§ **What you have to do**
Reproduce exactly the lines that run from the start of the records below to the line with "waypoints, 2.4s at", inclusive.
Top of Records provided
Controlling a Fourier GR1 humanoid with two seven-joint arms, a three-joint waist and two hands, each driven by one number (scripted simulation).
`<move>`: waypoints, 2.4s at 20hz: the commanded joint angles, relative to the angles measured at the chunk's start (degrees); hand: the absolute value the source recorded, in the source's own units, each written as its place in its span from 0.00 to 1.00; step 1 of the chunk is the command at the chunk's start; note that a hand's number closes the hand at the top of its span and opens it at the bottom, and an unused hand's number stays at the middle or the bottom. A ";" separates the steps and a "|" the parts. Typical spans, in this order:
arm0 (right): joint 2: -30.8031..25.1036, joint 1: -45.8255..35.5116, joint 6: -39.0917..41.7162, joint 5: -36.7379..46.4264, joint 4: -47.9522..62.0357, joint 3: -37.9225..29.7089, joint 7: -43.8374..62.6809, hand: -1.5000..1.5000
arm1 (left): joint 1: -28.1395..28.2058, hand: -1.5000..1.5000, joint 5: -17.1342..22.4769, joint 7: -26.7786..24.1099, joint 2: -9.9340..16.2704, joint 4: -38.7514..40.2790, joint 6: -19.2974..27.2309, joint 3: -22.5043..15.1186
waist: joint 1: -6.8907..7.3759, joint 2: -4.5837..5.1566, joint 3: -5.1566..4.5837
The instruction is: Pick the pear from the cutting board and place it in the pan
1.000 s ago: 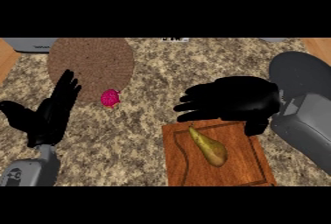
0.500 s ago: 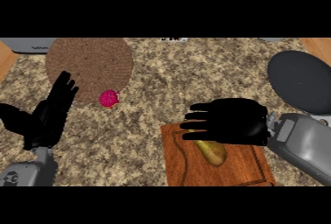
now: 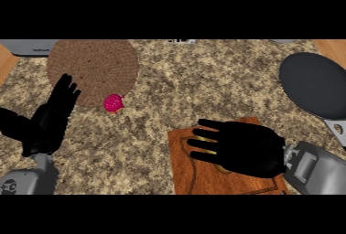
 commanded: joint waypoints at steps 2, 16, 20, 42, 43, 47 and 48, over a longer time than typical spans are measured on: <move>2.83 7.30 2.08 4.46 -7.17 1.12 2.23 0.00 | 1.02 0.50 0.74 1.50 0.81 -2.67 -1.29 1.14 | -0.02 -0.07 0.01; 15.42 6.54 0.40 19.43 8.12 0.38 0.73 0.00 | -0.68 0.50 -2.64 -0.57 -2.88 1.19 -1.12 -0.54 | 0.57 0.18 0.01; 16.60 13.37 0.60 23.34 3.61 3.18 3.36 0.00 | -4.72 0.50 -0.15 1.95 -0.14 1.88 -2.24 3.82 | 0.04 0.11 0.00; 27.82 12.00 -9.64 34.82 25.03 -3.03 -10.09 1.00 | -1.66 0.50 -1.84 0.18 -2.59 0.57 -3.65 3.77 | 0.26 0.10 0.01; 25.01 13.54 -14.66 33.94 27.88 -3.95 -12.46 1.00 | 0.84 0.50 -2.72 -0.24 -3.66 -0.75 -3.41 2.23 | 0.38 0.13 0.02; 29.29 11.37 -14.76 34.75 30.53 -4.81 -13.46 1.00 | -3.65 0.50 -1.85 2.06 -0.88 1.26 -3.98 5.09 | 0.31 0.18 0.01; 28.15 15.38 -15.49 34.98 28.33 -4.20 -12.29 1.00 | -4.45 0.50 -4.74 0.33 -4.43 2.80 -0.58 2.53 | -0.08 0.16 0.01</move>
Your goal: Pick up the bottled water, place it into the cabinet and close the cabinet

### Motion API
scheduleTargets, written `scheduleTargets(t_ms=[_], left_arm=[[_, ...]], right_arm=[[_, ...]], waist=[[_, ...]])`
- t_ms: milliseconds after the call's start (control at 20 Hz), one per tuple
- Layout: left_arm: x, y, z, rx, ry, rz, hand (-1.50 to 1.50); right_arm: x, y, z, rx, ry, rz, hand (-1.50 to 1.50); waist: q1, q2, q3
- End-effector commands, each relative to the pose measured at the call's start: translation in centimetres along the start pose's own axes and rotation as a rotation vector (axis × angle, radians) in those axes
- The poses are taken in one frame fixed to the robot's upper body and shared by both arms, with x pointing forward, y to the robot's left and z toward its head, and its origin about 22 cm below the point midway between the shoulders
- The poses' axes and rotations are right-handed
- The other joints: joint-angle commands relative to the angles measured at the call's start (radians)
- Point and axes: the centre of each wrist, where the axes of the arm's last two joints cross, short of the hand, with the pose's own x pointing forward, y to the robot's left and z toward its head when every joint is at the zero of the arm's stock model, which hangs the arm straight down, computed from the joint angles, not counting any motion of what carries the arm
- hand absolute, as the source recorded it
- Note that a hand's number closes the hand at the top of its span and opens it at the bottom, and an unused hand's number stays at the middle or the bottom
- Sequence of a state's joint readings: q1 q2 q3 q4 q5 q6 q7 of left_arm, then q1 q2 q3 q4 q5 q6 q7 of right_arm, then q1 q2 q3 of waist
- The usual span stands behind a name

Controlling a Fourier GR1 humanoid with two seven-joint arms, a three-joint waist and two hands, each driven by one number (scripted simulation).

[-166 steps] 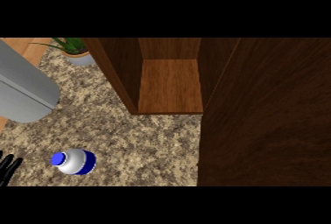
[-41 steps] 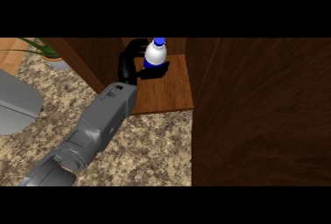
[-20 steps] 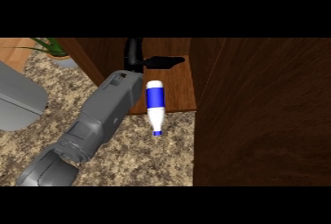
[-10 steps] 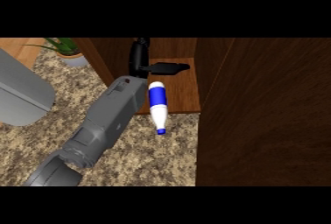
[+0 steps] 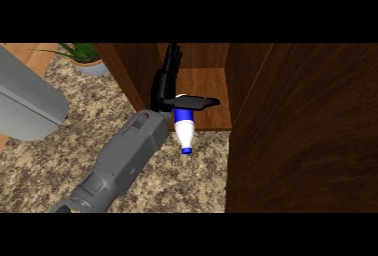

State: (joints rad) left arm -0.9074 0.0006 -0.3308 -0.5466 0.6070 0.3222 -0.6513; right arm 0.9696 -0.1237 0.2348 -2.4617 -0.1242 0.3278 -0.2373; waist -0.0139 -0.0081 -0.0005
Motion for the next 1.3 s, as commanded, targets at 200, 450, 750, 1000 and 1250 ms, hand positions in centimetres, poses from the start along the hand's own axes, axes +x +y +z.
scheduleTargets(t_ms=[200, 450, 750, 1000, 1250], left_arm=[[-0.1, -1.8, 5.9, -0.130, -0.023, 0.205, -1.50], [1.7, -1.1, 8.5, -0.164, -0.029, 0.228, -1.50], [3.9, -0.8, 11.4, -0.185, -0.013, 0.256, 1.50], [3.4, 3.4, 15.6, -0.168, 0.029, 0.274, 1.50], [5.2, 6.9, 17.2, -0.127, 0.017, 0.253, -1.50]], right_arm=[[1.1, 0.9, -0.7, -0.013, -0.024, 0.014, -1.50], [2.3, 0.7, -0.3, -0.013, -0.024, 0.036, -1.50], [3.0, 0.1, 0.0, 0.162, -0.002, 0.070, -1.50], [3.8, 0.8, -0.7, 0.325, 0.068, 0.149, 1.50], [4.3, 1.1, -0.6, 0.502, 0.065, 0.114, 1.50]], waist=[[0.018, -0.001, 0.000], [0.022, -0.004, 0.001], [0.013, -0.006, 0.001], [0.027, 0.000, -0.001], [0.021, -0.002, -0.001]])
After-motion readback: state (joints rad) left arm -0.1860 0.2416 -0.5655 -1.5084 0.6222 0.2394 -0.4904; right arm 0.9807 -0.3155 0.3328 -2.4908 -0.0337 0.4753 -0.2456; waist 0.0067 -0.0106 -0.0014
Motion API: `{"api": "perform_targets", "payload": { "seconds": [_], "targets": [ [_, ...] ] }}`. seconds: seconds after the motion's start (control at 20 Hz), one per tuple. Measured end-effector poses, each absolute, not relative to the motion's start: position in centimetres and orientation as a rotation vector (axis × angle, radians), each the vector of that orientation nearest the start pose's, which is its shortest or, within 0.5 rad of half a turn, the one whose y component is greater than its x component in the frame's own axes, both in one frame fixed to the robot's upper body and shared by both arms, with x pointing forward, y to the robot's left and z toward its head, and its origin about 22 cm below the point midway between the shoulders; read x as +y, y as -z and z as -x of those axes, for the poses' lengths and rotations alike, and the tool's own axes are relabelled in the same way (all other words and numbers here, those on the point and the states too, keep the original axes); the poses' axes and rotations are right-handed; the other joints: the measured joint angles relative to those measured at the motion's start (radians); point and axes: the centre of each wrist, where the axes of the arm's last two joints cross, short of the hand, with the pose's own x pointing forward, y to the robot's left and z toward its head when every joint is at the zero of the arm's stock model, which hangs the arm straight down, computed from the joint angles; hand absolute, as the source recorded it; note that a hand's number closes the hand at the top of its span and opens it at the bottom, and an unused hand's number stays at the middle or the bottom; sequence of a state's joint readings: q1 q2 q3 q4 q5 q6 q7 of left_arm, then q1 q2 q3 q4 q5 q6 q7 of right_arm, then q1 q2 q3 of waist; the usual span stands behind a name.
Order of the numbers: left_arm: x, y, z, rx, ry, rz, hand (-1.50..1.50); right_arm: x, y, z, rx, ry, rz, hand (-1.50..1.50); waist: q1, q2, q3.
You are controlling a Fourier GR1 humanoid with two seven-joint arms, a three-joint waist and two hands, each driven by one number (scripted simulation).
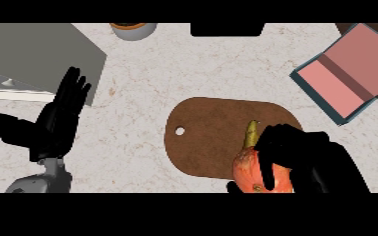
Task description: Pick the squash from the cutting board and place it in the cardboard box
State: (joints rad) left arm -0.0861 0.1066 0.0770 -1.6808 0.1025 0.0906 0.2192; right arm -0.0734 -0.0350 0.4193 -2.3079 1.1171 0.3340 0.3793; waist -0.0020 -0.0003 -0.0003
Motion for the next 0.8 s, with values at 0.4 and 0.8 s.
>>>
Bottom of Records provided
§ **Answer box**
Controlling a Fourier GR1 humanoid with two seven-joint arms, a three-joint waist and two hands, each driven by one number (scripted simulation).
`<move>`: waypoints, 2.4s at 20hz: the commanded joint angles, relative to the angles measured at the chunk's start (degrees); hand: the absolute value the source recorded, in the source's own units, each written as its place in its span from 0.00 to 1.00; step 1 of the chunk is the command at the chunk's start; note that a hand's number closes the hand at the top of its span and opens it at the bottom, and an unused hand's number stays at the middle or the bottom. A ";" separates the steps and a "|" the parts. Typical spans, in this order:

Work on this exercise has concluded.